+++ SOURCE DATA +++
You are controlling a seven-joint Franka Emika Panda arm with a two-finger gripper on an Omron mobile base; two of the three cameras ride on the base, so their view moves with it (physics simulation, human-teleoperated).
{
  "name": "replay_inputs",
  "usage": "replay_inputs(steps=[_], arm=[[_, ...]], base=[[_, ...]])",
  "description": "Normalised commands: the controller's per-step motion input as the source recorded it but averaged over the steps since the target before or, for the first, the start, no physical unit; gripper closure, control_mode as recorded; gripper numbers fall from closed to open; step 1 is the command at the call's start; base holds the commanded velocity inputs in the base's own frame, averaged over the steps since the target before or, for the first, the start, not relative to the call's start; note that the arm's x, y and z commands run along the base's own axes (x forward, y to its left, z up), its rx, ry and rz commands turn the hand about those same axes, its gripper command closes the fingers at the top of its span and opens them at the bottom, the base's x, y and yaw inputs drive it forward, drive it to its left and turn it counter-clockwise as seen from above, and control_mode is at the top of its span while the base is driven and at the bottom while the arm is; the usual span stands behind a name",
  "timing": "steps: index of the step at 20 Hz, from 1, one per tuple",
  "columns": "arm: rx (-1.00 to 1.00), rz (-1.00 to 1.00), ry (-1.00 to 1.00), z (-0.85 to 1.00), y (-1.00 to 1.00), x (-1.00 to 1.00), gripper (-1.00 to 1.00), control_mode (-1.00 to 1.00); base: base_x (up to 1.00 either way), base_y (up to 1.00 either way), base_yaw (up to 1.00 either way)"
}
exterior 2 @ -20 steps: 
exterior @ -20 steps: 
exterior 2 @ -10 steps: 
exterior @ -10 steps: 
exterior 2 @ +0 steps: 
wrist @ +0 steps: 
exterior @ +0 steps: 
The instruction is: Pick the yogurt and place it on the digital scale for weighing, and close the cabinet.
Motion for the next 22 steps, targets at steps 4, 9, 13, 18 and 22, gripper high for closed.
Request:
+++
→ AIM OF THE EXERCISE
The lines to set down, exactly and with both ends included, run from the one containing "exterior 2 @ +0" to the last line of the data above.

→ REPLY
exterior 2 @ +0 steps: 
wrist @ +0 steps: 
exterior @ +0 steps: 
The instruction is: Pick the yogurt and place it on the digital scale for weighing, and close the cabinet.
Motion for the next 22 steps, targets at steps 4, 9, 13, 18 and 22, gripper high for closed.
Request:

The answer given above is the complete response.